The City of Saskatoon and Reconciliation Saskatoon are co-hosting a Pipe Ceremony & Survivors’ Flag Raising this morning to start the week that includes the National Day of Truth and Reconciliation.
“Our objective is to collectively set intentions for the National Day for Truth and Reconciliation and the Rock Your Roots Walk for Reconciliation,” says Pipe Carrier and Knowledge Keeper, Corine Eyahpaise. “We are coming together to reflect and also to set our sights on a brighter future for every member of this community.”

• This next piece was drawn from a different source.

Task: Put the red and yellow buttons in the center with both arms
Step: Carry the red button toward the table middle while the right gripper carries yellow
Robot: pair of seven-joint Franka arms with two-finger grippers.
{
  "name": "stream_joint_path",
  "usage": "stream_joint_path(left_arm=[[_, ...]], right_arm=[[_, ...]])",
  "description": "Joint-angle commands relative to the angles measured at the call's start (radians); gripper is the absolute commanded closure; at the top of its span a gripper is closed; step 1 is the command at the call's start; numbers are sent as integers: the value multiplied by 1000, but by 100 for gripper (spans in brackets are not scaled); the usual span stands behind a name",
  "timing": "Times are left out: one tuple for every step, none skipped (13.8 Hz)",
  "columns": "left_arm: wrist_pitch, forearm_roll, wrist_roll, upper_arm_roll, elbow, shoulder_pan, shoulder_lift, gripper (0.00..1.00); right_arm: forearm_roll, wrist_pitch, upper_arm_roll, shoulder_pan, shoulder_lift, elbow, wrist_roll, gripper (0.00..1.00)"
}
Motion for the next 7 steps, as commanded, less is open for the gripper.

The flag being raised is the newly unveiled Survivors’ Flag, meant to honour Residential School Survivors and all the lives and communities impacted by the Residential School System in Canada. Each element depicted on the flag was carefully selected by Survivors from across Canada. Eugene Arcand – who attended St. Michael’s Residential School in Duck Lake, Saskatchewan and is now Chair of the Saskatoon Survivors Circle – was one of the Survivors consulted in the flag’s creation.
Eugene Arcand says: “On the flag, there is an incomplete circle that surrounds this image much in the same way that there are still many Truths to be told before we come close to understanding the impact residential schools had on Survivors, communities, and the entire nation. And there is a story yet to be told. We are at a point in time where we have to ask ourselves how we want our future generations to see what actions we have taken towards healing and reconciliation.”
The Survivors' Flag will be on display in Civic Square (off 23rd St E, between 3rd and 4th Ave N) until Oct. 3, 2022. Note that the Survivors’ Flag, and all flags in Civic Square, will fly at half-mast until Sept. 29 in recognition of Firefighters National Memorial Day and Police & Peace Officers’ National Memorial Day.
Orange Banner Project
During the Pipe Ceremony & Flag Raising, Saskatoon Tribal Chief, Mark Arcand and Saskatoon Mayor, Charlie Clark were invited to speak to the Orange Banner Project. The Orange Banner Project is an initiative to raise awareness about Reconciliation in conjunction with the second annual National Day for Truth and Reconciliation. It refers to the close to 250 orange banners with Reconciliation messages that were installed on light poles over this past weekend.
“The Orange Banner Project is meant to honour the children that didn’t make it home, the ones who made it home, and the ones that are still lost and away from the home fires,” says Tribal Chief Arcand. “By connecting the west and east sides of the city, the banners signify the need to build bridges throughout our city. It also takes us on a path of recognizing our relatives in the core neighbourhoods, along Spadina Crescent where many churches are located, and by the U of S as a symbol of higher education and a brighter future.”
The banners appear along the following route:
- Starting at 20th Street W where it intersects with Avenue P S
- Continuing east along 20 Street as far as Spadina Crescent E
- Continuing northeast along Spadina Crescent as far as University Bridge
- Restarting on the other side of University Bridge, heading east on College Drive
- Continuing along College Drive until Preston Avenue N
There are 10 different banners, reading as follows:
- Banner #1: More than 150,000 attended residential schools
- Banner #2: Many never returned home
- Banner #3: It isn’t just Indigenous history
- Banner #4: It is our shared history
- Banner #5: We are telling our stories
- Banner #6: Every Child Matters
- Banner #7: Over 160 years of pain
- Banner #8: But together we can heal
- Banner #9: Saskatoon Survivors Circle – ayacimoyok “We are telling our stories”
- Banner # 10: Commitment to Reconciliation [Metis Survivors]
“We wanted to reach as many people in our city as possible with this initiative,” says Mayor Clark. “We hope that people will make some time to walk along a piece of the route and take in the messages and reflect on them. This is an opportunity to continue building awareness and to create a sense of community since Truth and Reconciliation is up to all of us.”
The Rock Your Roots Walk for Reconciliation on Sept. 30 will take place along a portion of the Orange Banner Project route. You can learn more about the Rock Your Roots Walk at saskatoon.ca/Indigenous or by connecting to the Facebook Event.
The Orange Banner Project is an initiative of the Saskatoon Tribal Council and City of Saskatoon. The Rock Your Roots Walk for Reconciliation is organized by Reconciliation Saskatoon with support from the City of Saskatoon.